Caratterizzato da regole molto semplici, il go dà origine ad una strategia sorprendentemente complessa. Il piano di gioco (detto goban) è un reticolo di 19 righe orizzontali e 19 righe verticali, che si intersecano in 361 incroci, ma è frequente l’uso, per fini principalmente didattici, di goban ridotti con 13×13 o 9×9 intersezioni. I due giocatori depongono a turno le loro pietre (goishi), custodite in appositi contenitori (goke), su un qualsiasi incrocio libero, senza più rimuoverle una volta collocate, cercando allo stesso tempo di connetterle tra loro, al fine di dar forma ai rispettivi territori in cui alla fine sarà diviso il goban. Vincitore non sarà chi ha annientato l’avversario, come spesso accade in altri giochi, bensì chi sarà riuscito a formare territori più ampi, attraverso una meccanica di gioco che premia l’equilibrio. Nonostante la staticità delle pietre, il go è un gioco molto dinamico, molto simile ad una guerra: si parte con il consolidamento delle basi per poi espandersi, ci sono battaglie, accerchiamenti e catture, scambi di territorio, invasioni e ritirate, astuzie tattiche e decisioni strategiche, fino al consolidamento finale dei territori.
Il go è fondamentalmente una simulazione di scenari economici. Potrebbe essere paragonato, per analogia col mondo degli affari e rifacendosi al “Ciclo di Deming”, ad un piano a lungo termine che sfrutta a fondo il controllo di qualità, volto al miglioramento continuo dei processi e all’utilizzo ottimale delle risorse. Al contrario, la dama e gli scacchi cercano il profitto nel breve termine, focalizzando le energie su pochi e mirati aspetti. Ciò che contraddistingue infatti il go dai giochi occidentali della dama e degli scacchi è il frequente uso del pensiero strategico rispetto a quello tattico. Quando si gioca a go, è necessario usare nello stesso tempo facoltà intuitive ed analitiche, di contro la dama e gli scacchi sono analitici dall’inizio fino alla fine ed ogni mossa viene compiuta in seguito ad una analisi. Nel go il puntare o selezionare un solo aspetto in modo esaustivo non porta beneficio anzi è estremamente pericoloso, poiché “nulla ha senso se non nel contesto”. Il successo deriva da una serie di gradi, l’obiettivo, pertanto, non è tanto quello di sconfiggere l’avversario, quanto di massimizzare vantaggi e svantaggi.
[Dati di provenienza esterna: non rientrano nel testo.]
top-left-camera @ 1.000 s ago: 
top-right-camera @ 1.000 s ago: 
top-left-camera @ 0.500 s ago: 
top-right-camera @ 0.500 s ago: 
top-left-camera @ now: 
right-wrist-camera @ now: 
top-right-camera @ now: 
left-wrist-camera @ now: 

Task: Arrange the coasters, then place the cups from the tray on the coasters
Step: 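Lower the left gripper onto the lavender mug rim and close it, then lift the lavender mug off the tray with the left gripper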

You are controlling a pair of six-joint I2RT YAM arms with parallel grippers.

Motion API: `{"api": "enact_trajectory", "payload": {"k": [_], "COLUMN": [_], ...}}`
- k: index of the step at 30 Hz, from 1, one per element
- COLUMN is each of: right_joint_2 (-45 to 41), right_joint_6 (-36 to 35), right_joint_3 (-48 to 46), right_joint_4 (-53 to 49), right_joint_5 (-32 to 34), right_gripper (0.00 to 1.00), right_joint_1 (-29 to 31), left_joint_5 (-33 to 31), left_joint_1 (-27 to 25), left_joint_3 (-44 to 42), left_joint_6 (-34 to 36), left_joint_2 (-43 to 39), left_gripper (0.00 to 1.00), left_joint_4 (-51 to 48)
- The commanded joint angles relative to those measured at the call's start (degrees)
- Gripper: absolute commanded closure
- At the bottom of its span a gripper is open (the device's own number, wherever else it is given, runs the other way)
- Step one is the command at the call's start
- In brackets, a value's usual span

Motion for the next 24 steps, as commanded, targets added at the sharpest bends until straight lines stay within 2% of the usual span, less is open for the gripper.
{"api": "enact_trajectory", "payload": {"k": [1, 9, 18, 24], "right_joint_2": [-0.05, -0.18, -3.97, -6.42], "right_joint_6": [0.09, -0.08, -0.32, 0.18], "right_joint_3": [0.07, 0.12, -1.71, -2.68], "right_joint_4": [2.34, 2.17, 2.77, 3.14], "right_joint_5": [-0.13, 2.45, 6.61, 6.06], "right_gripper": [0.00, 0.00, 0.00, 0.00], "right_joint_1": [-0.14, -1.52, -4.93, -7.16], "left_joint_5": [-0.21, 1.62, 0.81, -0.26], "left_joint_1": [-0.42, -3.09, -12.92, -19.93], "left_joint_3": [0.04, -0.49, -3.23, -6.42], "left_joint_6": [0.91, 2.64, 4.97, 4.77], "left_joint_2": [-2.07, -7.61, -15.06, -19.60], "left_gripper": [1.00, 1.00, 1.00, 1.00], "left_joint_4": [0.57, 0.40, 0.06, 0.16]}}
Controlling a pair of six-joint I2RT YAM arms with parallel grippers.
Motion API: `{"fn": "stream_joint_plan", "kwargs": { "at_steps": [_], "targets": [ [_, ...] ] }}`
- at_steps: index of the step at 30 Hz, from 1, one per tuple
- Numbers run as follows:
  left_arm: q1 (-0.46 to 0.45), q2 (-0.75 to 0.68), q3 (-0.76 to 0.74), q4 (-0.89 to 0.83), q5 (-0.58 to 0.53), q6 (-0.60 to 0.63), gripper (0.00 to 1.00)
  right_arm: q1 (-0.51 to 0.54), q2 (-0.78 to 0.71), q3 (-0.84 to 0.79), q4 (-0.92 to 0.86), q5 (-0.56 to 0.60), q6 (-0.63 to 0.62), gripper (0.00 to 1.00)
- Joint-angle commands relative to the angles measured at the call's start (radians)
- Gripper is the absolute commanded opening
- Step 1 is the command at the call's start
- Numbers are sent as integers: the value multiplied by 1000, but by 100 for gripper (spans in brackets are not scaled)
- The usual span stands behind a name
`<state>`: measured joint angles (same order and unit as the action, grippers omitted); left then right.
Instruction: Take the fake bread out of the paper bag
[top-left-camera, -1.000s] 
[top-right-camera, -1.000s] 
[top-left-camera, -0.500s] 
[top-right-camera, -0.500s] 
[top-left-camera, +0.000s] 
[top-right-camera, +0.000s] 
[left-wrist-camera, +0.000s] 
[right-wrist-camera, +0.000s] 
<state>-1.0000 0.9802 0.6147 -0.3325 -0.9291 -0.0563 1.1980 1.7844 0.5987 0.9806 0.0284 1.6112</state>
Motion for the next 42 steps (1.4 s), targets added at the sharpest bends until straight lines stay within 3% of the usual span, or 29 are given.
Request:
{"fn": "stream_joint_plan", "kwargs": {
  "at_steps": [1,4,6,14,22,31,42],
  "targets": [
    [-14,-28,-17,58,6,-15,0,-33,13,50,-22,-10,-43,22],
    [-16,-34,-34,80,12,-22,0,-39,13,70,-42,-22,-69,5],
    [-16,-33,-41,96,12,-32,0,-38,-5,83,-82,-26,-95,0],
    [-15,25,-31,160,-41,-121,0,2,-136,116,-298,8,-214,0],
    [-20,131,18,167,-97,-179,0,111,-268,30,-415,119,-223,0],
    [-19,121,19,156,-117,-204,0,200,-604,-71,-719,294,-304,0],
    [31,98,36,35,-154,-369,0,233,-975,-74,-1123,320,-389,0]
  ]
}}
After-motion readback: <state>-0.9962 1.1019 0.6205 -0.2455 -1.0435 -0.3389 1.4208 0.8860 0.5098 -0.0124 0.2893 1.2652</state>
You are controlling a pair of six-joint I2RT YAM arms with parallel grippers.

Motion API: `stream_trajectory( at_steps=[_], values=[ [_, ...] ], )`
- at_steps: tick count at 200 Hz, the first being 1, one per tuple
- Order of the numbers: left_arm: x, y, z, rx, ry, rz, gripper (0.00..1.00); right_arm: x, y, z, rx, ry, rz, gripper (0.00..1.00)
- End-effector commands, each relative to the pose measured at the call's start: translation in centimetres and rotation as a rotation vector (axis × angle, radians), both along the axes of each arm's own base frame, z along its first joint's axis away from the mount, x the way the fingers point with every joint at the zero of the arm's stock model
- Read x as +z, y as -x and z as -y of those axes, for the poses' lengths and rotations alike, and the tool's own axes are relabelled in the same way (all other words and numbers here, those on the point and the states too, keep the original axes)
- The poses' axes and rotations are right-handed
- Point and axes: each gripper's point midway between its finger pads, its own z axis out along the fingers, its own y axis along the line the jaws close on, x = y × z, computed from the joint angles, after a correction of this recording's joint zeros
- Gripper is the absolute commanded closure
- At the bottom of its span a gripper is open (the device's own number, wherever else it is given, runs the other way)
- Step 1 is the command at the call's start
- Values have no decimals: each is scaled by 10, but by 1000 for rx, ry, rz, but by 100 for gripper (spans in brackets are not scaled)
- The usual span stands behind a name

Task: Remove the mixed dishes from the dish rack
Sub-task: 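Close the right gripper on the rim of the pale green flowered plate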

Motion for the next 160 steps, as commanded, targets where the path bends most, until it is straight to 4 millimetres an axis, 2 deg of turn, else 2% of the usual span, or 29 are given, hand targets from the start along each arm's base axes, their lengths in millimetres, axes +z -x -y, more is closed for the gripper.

Ritroviamo in quanto affermato la storica dicotomia tra Oriente ed Occidente, il loro differente approccio alla filosofia, alla politica, all’economia, all’uomo ed al senso della vita, in linea con il modo di pensare e agire occidentale “per principio”, dando importanza alle ideologie, all’assoluto, al bianco o nero, rispetto alla maniera orientale, che pensa ed agisce “per circostanza”. Le pedine, i pedoni e pezzi della dama e degli scacchi come mezzi per raggiungere il fine, la pietra del go, nell’alternarsi di yin e yang, come parte del tutto.
La pratica del go permette quindi a comuni studenti o semplici giocatori di stimolare ed esercitare l’uso di entrambi gli emisferi cerebrali, l’uno logico-razionale (cioè sequenziale, analitico, deduttivo) e l’altro intuitivo-olistico (cioè sintetico, globalizzante, induttivo), sviluppando le naturali abilità logiche e creative.